### WHAT THIS TASK INVOLVES
Wherever the listing has a line with the string "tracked", copy that line out.

### SOURCE RECORDS

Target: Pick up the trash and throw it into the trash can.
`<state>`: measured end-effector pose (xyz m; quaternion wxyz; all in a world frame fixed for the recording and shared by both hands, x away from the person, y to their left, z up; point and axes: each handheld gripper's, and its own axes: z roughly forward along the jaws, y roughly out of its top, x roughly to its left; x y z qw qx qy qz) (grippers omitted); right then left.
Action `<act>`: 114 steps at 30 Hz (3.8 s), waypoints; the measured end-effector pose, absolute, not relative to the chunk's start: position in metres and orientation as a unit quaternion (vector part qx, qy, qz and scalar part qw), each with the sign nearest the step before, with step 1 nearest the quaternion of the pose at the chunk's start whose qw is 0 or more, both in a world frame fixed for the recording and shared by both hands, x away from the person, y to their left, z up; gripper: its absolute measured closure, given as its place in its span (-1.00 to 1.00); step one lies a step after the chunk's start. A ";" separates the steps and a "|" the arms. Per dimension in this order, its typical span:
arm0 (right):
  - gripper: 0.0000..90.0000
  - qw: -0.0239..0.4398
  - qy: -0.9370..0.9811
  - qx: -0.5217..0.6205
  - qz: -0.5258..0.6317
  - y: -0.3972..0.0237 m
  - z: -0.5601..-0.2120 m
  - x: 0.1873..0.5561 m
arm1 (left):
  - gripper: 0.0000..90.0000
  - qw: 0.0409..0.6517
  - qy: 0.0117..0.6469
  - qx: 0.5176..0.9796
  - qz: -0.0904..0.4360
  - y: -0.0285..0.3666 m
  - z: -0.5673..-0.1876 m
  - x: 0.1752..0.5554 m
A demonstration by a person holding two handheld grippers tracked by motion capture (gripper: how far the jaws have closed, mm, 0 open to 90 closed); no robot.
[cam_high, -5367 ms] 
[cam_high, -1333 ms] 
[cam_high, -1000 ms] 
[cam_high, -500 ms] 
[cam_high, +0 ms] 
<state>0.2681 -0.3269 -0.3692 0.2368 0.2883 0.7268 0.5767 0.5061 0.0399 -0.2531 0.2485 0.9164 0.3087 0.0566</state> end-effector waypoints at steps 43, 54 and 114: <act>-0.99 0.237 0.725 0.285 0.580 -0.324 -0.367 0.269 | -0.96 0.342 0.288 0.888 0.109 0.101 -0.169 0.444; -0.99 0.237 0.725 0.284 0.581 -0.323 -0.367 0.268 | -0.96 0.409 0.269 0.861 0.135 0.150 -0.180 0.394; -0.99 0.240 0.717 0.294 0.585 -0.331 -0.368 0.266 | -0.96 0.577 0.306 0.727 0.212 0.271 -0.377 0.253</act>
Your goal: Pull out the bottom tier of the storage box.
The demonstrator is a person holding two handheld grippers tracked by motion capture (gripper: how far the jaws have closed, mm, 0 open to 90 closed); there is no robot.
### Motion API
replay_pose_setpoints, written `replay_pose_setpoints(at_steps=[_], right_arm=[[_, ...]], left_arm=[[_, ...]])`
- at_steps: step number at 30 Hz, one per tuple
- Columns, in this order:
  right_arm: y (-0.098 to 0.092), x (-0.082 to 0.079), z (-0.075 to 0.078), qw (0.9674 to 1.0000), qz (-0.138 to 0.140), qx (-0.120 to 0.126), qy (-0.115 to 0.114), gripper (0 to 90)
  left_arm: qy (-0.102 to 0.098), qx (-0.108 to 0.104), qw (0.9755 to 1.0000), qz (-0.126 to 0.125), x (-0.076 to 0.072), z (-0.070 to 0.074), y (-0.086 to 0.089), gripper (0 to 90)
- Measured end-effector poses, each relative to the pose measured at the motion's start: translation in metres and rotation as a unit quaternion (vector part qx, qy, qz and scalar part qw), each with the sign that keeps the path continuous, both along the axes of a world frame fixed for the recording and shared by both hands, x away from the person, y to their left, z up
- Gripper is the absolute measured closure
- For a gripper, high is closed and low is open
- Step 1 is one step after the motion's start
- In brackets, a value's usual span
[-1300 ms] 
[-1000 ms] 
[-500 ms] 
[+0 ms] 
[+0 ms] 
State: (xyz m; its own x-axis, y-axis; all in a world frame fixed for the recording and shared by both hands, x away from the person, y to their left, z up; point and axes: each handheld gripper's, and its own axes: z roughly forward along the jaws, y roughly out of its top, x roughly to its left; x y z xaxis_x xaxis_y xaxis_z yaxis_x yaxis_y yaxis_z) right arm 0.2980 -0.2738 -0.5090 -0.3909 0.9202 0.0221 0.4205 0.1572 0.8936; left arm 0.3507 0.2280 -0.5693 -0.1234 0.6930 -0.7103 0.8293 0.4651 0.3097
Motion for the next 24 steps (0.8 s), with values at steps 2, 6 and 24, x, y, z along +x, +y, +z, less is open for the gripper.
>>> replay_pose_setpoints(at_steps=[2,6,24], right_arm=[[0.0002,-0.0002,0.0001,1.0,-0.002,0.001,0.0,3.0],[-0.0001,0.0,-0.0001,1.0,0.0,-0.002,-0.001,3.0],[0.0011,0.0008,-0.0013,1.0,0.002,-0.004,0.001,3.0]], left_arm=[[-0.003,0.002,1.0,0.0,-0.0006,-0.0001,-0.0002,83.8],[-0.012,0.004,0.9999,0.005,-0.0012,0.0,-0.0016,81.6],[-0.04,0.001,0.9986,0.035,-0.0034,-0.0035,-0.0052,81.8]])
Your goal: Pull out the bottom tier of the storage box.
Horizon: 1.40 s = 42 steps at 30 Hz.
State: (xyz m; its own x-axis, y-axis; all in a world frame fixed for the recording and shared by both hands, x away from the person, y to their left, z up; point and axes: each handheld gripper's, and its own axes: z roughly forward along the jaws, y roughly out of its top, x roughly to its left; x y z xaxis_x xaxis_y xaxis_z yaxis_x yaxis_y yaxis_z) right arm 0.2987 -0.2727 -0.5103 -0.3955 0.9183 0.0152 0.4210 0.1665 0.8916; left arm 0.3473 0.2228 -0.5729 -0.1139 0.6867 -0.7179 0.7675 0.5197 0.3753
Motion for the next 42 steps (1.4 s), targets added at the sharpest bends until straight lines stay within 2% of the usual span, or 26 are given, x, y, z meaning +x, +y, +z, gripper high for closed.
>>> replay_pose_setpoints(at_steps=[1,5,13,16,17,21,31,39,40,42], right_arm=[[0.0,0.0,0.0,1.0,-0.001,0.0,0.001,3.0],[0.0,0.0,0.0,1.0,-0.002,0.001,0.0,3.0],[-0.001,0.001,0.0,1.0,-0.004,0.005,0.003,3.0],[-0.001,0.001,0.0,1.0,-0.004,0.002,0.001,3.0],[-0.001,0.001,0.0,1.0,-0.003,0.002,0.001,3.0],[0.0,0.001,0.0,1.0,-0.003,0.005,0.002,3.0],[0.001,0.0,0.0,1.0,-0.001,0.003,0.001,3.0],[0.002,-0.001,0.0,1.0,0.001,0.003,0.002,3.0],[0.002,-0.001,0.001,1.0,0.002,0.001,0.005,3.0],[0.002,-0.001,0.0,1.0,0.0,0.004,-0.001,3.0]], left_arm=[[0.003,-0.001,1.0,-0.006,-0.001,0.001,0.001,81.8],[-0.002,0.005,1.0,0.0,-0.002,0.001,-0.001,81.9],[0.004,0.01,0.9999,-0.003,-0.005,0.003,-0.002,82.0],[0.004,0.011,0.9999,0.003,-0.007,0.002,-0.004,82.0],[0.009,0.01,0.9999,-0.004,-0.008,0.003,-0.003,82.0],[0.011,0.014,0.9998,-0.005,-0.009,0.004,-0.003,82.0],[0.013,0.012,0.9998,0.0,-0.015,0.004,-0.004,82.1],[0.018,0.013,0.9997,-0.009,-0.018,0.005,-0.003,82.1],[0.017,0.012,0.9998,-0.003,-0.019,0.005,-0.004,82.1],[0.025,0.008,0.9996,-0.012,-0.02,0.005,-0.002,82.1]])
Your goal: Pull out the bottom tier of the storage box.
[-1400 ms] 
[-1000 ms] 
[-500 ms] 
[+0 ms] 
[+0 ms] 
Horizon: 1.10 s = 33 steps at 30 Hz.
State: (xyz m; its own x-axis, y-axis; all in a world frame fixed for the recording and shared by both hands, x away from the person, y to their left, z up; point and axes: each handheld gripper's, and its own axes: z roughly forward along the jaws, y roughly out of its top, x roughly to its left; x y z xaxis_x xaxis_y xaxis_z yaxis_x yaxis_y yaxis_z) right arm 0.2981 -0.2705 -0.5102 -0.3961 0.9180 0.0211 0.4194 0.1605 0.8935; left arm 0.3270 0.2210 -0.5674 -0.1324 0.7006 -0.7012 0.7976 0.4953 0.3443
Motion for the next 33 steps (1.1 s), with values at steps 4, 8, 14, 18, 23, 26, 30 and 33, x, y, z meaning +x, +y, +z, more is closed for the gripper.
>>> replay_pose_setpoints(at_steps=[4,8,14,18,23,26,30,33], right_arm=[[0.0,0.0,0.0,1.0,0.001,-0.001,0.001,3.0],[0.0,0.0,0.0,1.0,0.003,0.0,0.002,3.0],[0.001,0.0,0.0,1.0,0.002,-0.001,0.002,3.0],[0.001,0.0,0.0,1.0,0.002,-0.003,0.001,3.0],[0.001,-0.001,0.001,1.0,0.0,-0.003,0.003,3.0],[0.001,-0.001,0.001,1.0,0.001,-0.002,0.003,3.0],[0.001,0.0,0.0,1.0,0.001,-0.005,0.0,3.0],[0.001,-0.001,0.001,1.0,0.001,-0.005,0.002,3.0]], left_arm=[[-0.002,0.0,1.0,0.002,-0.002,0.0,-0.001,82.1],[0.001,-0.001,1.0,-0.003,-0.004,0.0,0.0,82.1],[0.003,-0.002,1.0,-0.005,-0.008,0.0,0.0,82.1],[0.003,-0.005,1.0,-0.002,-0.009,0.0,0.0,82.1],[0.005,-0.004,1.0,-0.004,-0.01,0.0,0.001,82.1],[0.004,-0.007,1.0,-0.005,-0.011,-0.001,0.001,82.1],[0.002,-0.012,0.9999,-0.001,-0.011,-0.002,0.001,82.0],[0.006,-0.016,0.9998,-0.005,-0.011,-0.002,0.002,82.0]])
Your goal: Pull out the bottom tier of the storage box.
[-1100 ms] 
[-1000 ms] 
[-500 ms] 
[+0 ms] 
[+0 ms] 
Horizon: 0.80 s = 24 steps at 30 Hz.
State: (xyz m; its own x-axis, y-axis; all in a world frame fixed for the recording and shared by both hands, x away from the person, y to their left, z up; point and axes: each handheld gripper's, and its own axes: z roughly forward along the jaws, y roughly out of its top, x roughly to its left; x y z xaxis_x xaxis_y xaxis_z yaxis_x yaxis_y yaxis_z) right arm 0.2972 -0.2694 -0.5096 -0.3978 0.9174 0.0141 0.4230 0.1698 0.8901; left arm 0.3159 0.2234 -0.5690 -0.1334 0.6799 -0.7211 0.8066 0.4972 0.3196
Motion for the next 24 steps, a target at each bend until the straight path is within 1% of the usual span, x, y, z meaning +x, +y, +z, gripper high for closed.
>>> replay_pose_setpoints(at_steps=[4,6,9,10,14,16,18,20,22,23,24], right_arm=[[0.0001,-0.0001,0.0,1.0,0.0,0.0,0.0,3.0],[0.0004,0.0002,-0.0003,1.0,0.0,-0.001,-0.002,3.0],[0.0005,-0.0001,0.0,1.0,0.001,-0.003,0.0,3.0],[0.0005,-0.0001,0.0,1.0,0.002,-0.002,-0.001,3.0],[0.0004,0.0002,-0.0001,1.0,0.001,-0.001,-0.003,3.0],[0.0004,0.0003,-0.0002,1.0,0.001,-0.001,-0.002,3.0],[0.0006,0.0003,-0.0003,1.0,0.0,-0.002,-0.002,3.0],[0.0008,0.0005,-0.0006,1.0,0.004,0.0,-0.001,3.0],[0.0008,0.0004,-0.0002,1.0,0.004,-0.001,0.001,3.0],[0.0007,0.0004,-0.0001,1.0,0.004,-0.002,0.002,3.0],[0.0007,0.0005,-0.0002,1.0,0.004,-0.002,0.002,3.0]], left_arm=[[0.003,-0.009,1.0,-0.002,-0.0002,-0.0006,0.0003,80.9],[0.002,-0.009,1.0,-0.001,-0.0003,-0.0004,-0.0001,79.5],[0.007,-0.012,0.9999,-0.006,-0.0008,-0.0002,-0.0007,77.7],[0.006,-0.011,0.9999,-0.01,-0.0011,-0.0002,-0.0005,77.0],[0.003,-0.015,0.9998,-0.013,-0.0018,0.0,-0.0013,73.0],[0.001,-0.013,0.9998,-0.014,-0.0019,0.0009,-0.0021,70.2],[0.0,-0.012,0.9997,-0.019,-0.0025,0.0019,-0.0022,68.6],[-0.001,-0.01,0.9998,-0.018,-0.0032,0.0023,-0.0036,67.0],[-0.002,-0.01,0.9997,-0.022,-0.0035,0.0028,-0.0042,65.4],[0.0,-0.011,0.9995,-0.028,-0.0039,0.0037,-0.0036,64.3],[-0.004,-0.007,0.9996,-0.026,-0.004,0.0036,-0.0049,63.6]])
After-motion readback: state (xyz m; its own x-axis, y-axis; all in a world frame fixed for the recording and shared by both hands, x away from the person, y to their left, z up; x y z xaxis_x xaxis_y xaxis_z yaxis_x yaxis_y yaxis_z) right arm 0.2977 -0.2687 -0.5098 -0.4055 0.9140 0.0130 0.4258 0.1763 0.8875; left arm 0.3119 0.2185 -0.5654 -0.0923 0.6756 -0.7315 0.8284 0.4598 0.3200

### EXERCISE SOLUTION
A demonstration by a person holding two handheld grippers tracked by motion capture (gripper: how far the jaws have closed, mm, 0 open to 90 closed); no robot.
The demonstrator is a person holding two handheld grippers tracked by motion capture (gripper: how far the jaws have closed, mm, 0 open to 90 closed); there is no robot.

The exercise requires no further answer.